◆ To do:
Lines in which "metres" appears should be pulled from the data below.

◆ Data section:
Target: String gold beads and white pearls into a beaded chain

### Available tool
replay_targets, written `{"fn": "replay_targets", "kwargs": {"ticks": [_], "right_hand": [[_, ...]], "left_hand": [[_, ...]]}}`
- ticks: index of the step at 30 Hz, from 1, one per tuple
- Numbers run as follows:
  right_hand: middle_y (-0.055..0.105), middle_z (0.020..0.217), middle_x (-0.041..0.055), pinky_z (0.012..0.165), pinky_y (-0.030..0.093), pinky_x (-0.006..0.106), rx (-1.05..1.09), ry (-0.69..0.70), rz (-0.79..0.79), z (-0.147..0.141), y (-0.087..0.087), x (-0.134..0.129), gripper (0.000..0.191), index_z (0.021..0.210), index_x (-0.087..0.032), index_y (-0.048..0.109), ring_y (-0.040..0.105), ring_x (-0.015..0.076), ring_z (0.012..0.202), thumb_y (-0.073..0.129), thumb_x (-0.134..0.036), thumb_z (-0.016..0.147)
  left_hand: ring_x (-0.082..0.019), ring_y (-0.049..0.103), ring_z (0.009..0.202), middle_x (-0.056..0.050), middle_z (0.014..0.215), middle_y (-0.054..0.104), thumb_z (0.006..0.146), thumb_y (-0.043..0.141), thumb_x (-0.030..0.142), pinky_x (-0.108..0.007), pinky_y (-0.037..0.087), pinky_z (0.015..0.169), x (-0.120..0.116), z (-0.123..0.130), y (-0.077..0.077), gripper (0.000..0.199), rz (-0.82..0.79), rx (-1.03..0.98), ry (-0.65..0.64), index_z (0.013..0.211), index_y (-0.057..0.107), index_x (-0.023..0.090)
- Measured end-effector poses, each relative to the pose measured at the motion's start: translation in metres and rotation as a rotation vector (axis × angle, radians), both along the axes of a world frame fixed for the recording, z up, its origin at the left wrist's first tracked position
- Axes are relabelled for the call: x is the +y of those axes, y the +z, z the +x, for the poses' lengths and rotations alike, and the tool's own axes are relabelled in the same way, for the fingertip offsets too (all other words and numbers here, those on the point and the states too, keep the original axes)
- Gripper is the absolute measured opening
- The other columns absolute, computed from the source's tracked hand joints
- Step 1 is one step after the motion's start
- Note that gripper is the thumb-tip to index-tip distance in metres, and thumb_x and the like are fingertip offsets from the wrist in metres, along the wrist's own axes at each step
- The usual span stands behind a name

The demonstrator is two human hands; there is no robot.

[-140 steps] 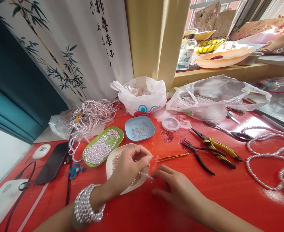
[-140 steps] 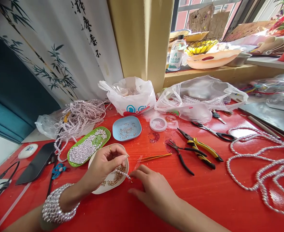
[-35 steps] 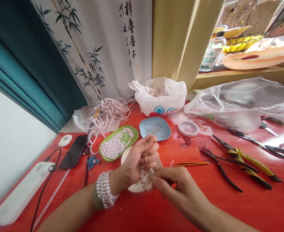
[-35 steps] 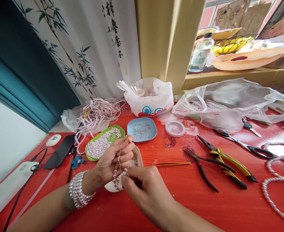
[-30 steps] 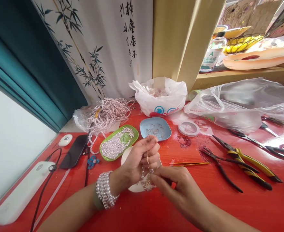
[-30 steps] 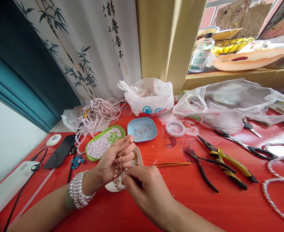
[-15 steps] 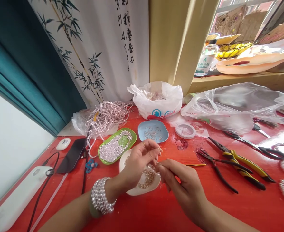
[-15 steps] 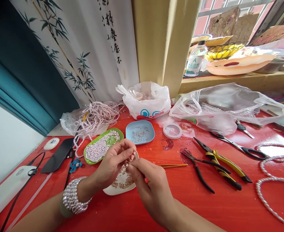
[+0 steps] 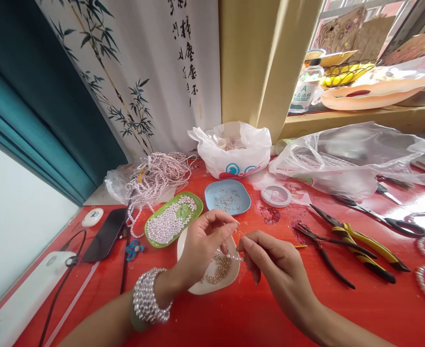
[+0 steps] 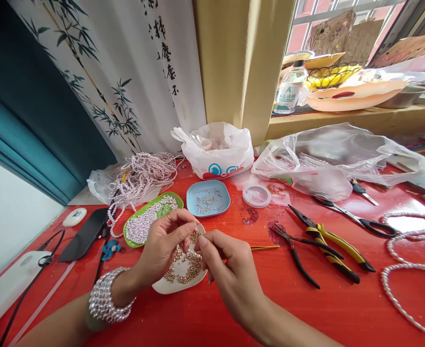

◆ Response to the exercise:
- Measured end-effector poses, each relative to the pose measured at the motion's start: translation in metres and rotation as a rotation vector (axis × angle, radians), both along the axes of a world frame fixed for the recording, z up, its origin at the left wrist's first tracked position
- Note that gripper is the thumb-tip to index-tip distance in metres, and thumb_x and the like are fingertip offsets from the wrist in metres, along the wrist's own axes at each step

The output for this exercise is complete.